Turn the page to present day. I’m 38 years old, and I spend my week focused on being the best stay-at-home father I can be (I also fall down on this more often than I’d like) while trying to deliver top-notch writing on several platforms. This alone is a challenge. As if this wasn’t enough, I decided to write a book—apparently I like challenges—and got it done.

So, what does this have to do with you? By embracing myself as a writer, I freed myself up to create a system that lets me be a writer while still managing to be a good parent and good husband. Once I stopped obsessing over my role, I had far more energy to focus on making everything happen. I was able to establish a workflow (or system) to actually get things done. If you haven’t done this for yourself yet, you really should. Embrace what you want to be or to do and then determine the best way to go about doing it.

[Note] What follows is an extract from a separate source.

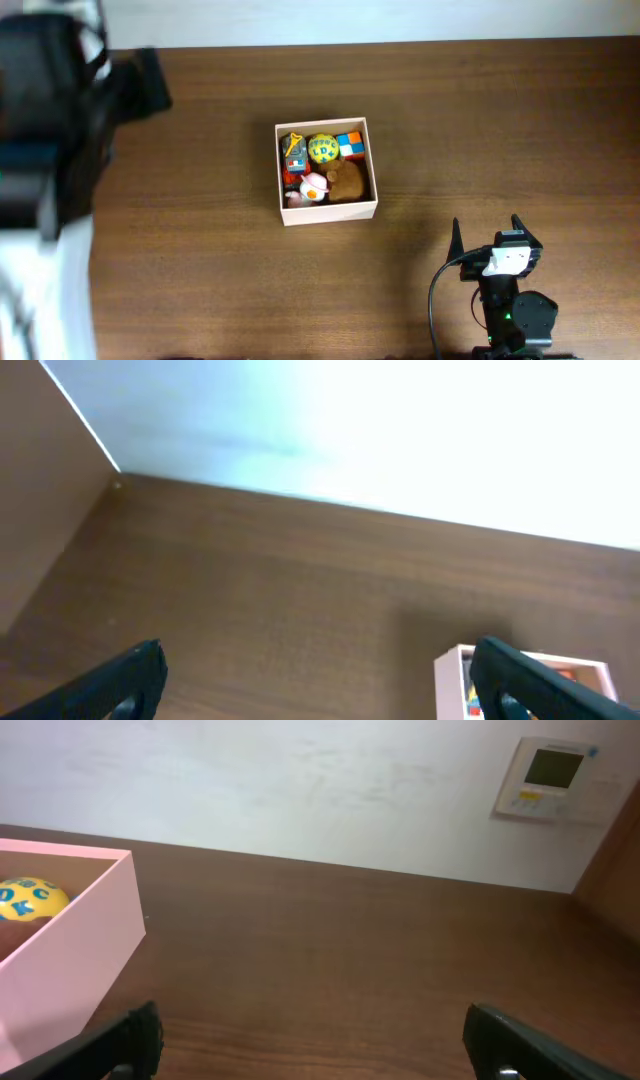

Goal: Pack container

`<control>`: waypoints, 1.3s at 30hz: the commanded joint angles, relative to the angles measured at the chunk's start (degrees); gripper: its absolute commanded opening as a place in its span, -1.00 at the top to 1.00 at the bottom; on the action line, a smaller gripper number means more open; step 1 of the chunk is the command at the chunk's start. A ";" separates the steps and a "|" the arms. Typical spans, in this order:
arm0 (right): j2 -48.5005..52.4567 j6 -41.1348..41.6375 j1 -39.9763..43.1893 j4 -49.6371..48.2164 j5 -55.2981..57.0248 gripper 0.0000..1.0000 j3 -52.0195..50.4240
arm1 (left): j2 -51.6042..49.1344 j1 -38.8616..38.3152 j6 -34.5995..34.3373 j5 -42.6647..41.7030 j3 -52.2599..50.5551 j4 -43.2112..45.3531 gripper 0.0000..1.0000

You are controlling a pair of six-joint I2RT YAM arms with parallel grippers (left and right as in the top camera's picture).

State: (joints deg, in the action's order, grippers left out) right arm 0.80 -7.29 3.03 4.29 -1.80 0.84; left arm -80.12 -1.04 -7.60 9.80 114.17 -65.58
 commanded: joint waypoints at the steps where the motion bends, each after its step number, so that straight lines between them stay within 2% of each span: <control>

Need an example? As a writer, I needed to think about how I manage my tasks and how I actually create my words. This may seem complicated to some, but it works for me and continues to be a short-term and long-term solution for all of my productivity needs. Here are the elements of what I use to manage my tasks—including writing—and why:

  • OmniFocus: I use this as the hub for all of my stuff. Everything that is just for me and can’t be done immediately goes here, captured from a variety of sources and other apps. I use Shawn Blanc’s OopsieFocus script and the Safari web clipper for the Mac, and I use Launch Center Pro (in fact, I use Mr. Schechter’s setup) and Drafts on my iOS devices.
  • Asana: For team-based stuff, I use Asana. I also love Flow by MetaLab because the interface is similar to OmniFocus’s, but the cost is prohibitive for those who are on my teams. Asana does the job well, so I stick with it for that reason (although I’m working with some folks on a way to get Asana stuff into OmniFocus in as seamless a manner as possible).
  • My Minutes: I use this app to track all of the time spent doing what Cal Newport has called “deliberate practice.” So when I spend time writing, it goes here. Same thing with practicing guitar. Anything that I want to focus on getting better at over time is tracked using My Minutes.
  • 30/30: I use this app to grab the repeatable tasks that I do throughout the week. I tend to use 30/30 for my light-lifting days now more than my heavy-lifting ones (which I spend mainly writing). As of this writing, 30/30 gets filled with the mundane tasks, so that I can focus on what I really need and want to have my mind on during the light-lifting days—which is spending time with my kids.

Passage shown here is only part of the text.